Des manifestants pro-démocratie ont défilé sous la bannière du "paon combattant" samedi en Birmanie, prêts à résister "jusqu'au bout" à la répression meurtrière de la junte, condamnée par les pays occidentaux et ses voisins asiatiques. Près de 240 civils sont morts depuis le coup d'Etat militaire du 1er février qui a renversé Aung San Suu Kyi. Le bilan pourrait être beaucoup plus lourd: des centaines de personnes arrêtées ces dernières semaines sont portées disparues. Malgré cela, la mobilisation continue. Des médecins, enseignants, employés de banques ou des chemins de fer sont en grève, paralysant une partie de la fragile économie du pays. De nouveaux rassemblements ont été organisés samedi. A Mandalay (centre), les protestataires ont brandi une banderole: "le paon combattant", un symbole utilisé lors du soulèvement populaire de 1988, puis par le parti d'Aung San Suu Kyi, la Ligue nationale pour la démocratie (LND). A une centaine de kilomètres de là, dans la ville de Monywa, des centaines de personnes ont défilé et brûlé une copie de la constitution.

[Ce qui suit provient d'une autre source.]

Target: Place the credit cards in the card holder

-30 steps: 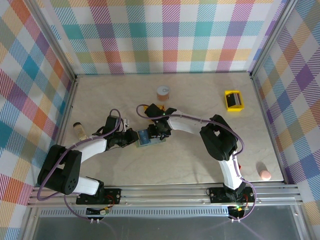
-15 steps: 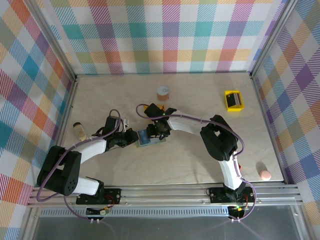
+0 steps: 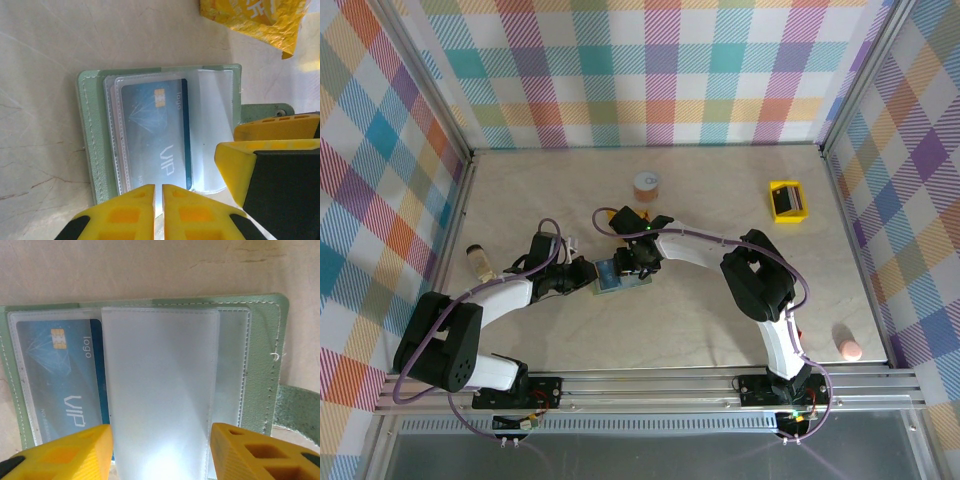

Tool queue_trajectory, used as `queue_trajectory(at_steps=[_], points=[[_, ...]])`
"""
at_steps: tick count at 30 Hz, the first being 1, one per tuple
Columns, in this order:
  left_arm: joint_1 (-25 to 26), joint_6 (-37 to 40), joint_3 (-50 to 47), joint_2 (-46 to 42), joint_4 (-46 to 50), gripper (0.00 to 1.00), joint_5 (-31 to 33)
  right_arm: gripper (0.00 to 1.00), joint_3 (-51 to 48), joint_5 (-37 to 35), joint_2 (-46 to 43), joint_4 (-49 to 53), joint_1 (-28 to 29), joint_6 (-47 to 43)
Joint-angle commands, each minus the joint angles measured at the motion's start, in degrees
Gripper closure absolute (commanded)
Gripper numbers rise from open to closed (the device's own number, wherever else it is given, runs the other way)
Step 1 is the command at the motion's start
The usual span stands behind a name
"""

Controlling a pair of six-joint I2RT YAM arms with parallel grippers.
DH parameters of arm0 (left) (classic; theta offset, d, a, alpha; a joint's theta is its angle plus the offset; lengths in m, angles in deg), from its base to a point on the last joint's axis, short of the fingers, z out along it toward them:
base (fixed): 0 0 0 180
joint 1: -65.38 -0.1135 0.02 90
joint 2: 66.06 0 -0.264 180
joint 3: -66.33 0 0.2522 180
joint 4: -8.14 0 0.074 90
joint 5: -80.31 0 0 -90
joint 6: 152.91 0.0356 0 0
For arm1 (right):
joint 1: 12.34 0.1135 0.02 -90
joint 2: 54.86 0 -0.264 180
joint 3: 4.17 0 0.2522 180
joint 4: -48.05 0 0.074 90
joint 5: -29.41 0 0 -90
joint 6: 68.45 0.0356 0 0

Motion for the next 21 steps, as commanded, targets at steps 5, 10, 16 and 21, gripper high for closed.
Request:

Rédigé en 2008, sous le régime militaire précédent, le texte garantit des pouvoirs exorbitants à l'armée. Mais les foules sont globalement moins nombreuses, beaucoup de Birmans restent terrés chez eux par peur des représailles. Une personne a été tuée dans la nuit par les forces de sécurité dans la ville minière de Mogok (nord) et deux grièvement blessées, selon un secouriste. A Rangoun, la situation est très tendue depuis que deux des cinq millions d'habitants de la capitale économique sont soumis à la loi martiale. Certains quartiers ont sombré dans le chaos, avec des manifestants lançant des projectiles et des cocktails Molotov sur les forces de sécurité, qui tirent à balles réelles.